The women getting maternity and gynecological care from UW's certified nurse midwives were especially hard up. That's because UW Hospitals and Clinics employs the only group of certified nurse midwives in the community that delivers babies in a hospital setting, says Debbie Healy, president of the Wisconsin Guild of Midwives.
Healy is an independent nurse midwife in private practice who attends strictly home births or births in specialized birth centers. The change doesn't directly affect her practice. But having hospital-based midwives available is important to her patients, she says.
"When my clients need to transfer in for hospital-based care, we have had an agreement with UW midwives to cover that," she says.
Had the Physicians Plus decision to cut off coverage for UW Hospitals and Clinics Ob/Gyn and midwifery services gone through, Healy and other home-birth and birth-center-based midwives would no longer have had access to that sort of backup.
Even though the situation was unexpectedly resolved for now, Healy says it still illustrates a larger problem: the fragility of access to midwifery in Madison.
That's a seeming contradiction, she notes, with the community's progressive reputation.
"We should have more midwives, serving more women," says Healy.
On Sept. 20, the midwives' guild will hold a fundraiser at the Goodman Community Center featuring a new documentary film, Freedom for Birth, that promotes the growth of midwifery worldwide.
"It highlights the need for midwifery access to care as a part of women's human rights," Healy says, "and the ability to choose not only where they give birth but also to choose their provider." The movie is to be shown in 40 countries that same evening.
The vast majority of births are low-risk events that do not require doctors or even hospitals, Healy says, but can be handled by trained midwives.
Midwives attend women through pregnancy, childbirth and after. They're more inclined to view pregnancy as a natural experience, Healy says, and believe that less intervention is better for both mother and child. Patients who prefer midwives view them as more empathetic and holistic in their approach to the mother.
Healy notes that none of the HMOs in Madison cover out-of-hospital midwifery, and only one HMO, Unity, covers hospital-based midwifery. Some private insurers do cover midwifery services in home births and birth centers, she adds.
Access to midwives is an issue for women of all ages.
"I have been getting my primary health care from the UW nurse midwives for about 15 years," says Kathryn Osborne, a Physicians Plus subscriber. Osborne, in her mid-50s, is long past having children, but notes that a midwife remains her preferred source for gynecological care. Osborne is herself trained as a certified nurse midwife and practiced in Milwaukee for 12 years; she now teaches at Frontier Nursing University, a distance-education school with a Madison campus.

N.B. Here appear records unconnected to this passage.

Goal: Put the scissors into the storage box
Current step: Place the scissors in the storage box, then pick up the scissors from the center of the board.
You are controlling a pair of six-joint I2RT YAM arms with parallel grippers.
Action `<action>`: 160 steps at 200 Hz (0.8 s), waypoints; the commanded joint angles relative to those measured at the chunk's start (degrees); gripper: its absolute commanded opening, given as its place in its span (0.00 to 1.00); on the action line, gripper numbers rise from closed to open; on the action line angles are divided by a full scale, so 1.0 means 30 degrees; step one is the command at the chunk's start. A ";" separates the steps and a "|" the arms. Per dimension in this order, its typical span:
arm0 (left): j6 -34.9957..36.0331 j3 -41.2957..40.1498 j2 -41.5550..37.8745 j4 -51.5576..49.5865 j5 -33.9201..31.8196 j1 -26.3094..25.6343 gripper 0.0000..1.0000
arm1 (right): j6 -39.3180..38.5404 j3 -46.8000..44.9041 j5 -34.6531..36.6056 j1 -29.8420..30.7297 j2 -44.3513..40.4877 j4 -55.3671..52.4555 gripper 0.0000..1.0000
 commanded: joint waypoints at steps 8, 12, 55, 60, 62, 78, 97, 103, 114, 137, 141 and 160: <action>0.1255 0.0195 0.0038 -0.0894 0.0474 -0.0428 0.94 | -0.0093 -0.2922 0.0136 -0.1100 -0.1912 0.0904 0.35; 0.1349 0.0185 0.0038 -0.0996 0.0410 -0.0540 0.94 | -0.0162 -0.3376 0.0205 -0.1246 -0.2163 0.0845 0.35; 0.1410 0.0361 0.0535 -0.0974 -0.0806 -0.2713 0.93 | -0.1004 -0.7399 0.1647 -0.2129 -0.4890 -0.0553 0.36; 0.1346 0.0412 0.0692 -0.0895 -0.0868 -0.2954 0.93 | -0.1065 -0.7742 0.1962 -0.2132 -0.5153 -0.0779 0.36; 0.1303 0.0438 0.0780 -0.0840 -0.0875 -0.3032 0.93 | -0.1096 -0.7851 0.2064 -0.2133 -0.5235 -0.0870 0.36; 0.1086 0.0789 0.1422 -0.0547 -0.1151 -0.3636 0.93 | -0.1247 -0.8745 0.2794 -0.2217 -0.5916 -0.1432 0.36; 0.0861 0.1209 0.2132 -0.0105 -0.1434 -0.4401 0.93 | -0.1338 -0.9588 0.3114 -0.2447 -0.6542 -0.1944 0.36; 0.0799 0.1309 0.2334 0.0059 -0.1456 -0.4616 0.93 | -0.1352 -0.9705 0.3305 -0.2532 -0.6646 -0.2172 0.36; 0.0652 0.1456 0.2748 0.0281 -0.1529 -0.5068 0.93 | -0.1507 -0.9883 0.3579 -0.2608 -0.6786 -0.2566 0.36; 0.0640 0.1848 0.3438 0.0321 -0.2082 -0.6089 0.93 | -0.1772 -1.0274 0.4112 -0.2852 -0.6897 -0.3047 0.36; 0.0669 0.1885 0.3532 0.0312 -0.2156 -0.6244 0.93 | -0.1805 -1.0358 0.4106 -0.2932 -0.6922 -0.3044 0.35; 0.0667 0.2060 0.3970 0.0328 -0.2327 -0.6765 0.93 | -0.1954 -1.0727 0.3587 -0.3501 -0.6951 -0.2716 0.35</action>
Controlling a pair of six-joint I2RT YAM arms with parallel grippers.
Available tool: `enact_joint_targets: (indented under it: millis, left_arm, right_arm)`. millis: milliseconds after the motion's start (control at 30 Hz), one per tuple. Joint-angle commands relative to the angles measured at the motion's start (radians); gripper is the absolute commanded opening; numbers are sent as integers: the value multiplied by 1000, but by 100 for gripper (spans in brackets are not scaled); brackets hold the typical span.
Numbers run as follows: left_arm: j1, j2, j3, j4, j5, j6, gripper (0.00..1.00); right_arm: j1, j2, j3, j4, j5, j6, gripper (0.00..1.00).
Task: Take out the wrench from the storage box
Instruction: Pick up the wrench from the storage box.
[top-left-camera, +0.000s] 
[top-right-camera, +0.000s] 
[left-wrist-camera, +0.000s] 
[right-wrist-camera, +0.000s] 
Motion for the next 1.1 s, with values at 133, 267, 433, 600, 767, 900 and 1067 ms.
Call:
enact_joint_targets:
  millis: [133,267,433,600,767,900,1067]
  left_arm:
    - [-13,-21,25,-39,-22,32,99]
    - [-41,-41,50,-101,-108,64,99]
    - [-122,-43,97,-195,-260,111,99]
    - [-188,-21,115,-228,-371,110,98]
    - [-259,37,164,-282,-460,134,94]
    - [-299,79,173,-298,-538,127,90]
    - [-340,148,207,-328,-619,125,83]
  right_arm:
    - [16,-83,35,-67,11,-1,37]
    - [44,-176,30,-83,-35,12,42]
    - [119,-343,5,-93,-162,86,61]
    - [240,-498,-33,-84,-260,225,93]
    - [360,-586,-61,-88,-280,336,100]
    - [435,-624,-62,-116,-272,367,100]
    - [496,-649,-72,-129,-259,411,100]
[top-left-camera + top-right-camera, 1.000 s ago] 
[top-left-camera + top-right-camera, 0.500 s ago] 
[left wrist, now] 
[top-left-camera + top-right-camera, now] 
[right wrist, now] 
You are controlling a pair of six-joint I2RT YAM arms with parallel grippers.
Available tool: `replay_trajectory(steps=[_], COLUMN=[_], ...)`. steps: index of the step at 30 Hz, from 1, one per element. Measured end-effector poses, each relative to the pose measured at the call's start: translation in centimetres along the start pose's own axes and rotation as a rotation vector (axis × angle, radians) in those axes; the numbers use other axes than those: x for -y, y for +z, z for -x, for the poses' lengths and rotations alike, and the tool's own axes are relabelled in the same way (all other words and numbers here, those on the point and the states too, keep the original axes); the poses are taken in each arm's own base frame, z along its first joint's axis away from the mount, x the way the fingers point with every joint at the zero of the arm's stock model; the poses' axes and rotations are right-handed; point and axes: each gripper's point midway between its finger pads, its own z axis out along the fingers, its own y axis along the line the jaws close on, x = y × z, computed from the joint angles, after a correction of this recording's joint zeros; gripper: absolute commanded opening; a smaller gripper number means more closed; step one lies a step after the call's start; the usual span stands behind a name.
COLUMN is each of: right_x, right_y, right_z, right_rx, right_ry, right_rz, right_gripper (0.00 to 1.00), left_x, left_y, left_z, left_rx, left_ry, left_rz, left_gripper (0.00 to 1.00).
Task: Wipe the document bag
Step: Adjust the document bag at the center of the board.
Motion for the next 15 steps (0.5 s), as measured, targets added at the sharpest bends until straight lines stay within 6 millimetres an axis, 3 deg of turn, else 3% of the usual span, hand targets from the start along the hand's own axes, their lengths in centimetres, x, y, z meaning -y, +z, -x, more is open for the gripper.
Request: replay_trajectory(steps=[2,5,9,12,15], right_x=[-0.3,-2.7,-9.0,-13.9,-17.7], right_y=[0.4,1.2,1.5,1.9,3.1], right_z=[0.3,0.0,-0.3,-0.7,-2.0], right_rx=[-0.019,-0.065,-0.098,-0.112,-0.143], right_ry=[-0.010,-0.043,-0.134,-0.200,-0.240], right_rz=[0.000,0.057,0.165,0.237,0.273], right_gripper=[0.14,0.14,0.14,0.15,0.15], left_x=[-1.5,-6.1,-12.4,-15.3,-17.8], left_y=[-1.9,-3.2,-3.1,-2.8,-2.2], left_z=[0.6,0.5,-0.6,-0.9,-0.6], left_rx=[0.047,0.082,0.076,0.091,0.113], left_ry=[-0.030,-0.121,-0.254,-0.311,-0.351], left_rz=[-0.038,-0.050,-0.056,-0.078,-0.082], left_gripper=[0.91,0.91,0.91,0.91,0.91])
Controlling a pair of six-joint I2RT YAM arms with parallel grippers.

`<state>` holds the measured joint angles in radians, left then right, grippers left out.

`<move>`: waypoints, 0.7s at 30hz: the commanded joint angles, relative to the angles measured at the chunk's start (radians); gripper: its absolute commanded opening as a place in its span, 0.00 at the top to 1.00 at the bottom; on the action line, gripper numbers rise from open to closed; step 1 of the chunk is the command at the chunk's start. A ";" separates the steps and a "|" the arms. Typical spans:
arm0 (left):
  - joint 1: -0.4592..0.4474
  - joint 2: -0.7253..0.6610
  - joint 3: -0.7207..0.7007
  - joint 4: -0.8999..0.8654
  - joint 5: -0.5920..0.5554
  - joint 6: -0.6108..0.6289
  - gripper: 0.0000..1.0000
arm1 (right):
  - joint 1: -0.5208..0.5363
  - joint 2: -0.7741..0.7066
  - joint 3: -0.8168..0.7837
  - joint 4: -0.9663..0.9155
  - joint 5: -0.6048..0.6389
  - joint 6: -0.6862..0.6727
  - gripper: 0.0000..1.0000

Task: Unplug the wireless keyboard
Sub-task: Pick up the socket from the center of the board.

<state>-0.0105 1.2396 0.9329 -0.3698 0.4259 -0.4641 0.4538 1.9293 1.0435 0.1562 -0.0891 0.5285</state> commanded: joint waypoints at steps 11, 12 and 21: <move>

Midwifery, she says, "is a model of care that supports wellness. It's the model of care that I choose for my primary care and a lot of women do."
Hurda appreciated the relationship she developed with her midwife. When her son, 6, was born and she needed a Caesarian section in the hospital, "my midwife sat with me and held my hand all the way through the surgery."
While the news that her coverage for that service will continue after all comes as a relief, Hurda is wary of the future.
She may have reason to be.
"There's a lot of barriers to midwifery access here," says Healy, the midwives' guild president. And she worries that if the Physicians Plus/UW deal turns out to be just temporary, "We're going to be right back here next year."